TASK PROMPT
Each line of the material must be repeated precisely, with the pictures left out.

COLLECTED MATERIAL
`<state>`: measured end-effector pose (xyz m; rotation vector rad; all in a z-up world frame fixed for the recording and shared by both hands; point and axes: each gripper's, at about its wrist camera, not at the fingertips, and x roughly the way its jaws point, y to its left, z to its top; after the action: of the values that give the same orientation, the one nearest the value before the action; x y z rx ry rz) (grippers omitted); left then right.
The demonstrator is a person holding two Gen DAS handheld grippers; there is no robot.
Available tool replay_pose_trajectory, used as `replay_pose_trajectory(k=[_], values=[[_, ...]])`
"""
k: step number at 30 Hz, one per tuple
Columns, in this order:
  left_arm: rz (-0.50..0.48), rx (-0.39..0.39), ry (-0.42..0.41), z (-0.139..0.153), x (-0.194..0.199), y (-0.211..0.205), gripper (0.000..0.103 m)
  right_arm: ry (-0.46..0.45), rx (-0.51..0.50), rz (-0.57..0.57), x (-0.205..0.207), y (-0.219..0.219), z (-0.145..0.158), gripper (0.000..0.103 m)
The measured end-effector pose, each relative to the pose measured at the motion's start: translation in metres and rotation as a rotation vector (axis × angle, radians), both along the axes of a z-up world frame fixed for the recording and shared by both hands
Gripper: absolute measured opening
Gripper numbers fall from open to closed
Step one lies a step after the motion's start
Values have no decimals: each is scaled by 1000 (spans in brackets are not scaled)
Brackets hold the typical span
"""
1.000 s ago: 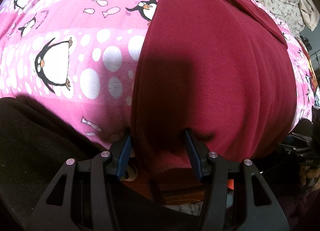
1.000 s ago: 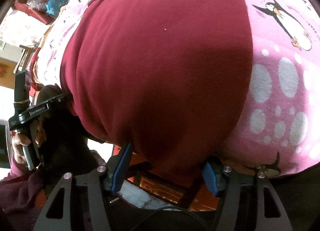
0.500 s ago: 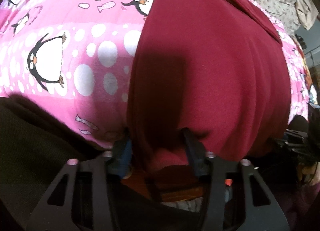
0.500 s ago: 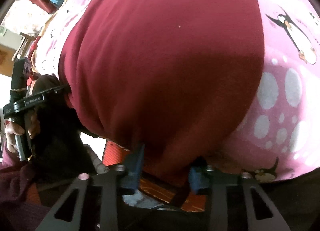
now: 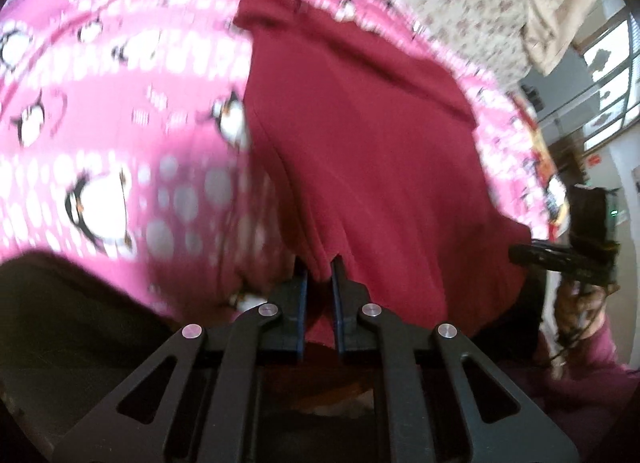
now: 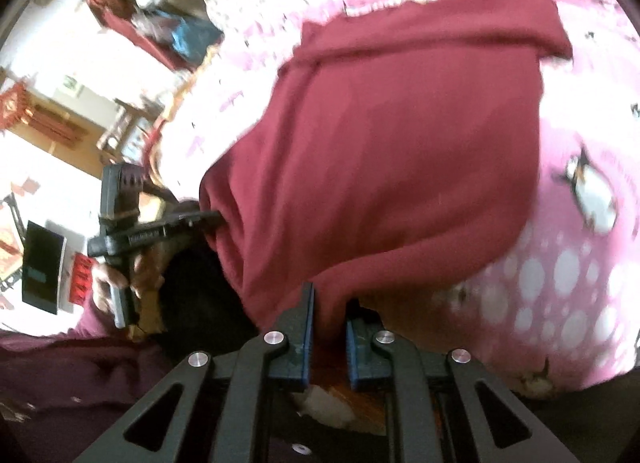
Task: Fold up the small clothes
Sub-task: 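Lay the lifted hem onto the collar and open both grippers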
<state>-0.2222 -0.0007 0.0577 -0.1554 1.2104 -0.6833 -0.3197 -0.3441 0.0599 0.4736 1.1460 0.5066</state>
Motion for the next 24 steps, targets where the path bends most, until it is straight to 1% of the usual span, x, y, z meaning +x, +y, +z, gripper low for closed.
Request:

EXERCISE ANSWER
`<state>`: measured end-effector pose (xyz m; rotation vector rad; all in a z-up world frame fixed for the recording and shared by both hands; point and axes: each gripper's, at about its wrist camera, not at the fingertips, and x roughly the way its jaws point, y to its left, z to its top; after the action: of the values that give the same orientation, the one nearest the value before the action; x y z rx ry rz) (grippers omitted); left then right.
The demonstrator is a person holding two Gen DAS handheld grippers; there is no robot.
Available tool replay_pose_trajectory, used as `replay_pose_trajectory(k=[_], values=[[_, ...]])`
"""
k: step number at 30 Hz, one per tuple
Columns, in this order:
  left_arm: rz (-0.50..0.48), rx (-0.39..0.39), ry (-0.42..0.41), z (-0.139..0.153), x (-0.194..0.199), y (-0.211..0.205), gripper (0.000..0.103 m)
  right_arm: ry (-0.46..0.45), rx (-0.51..0.50), rz (-0.57..0.57), x (-0.205..0.207), y (-0.219..0.219), z (-0.145..0.158), gripper (0.000..0.103 m)
The measured end-effector pose, each relative to the pose measured at the motion's start: translation in metres and rotation as a rotation vector (axis × angle, radians), both along the axes of a z-up world frame fixed for the recording and shared by both hands
Gripper: absolute measured opening
Gripper numbers fall from open to closed
Step one lies a step after the motion's start
Values have no decimals: each is scaled by 1000 (spans in brackets are not scaled)
Brackets hold the typical span
"""
1.000 s ago: 
1.000 s ago: 
0.500 s ago: 
0.500 s ago: 
now: 
now: 
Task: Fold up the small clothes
Sub-task: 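Lay the lifted hem onto the collar and open both grippers
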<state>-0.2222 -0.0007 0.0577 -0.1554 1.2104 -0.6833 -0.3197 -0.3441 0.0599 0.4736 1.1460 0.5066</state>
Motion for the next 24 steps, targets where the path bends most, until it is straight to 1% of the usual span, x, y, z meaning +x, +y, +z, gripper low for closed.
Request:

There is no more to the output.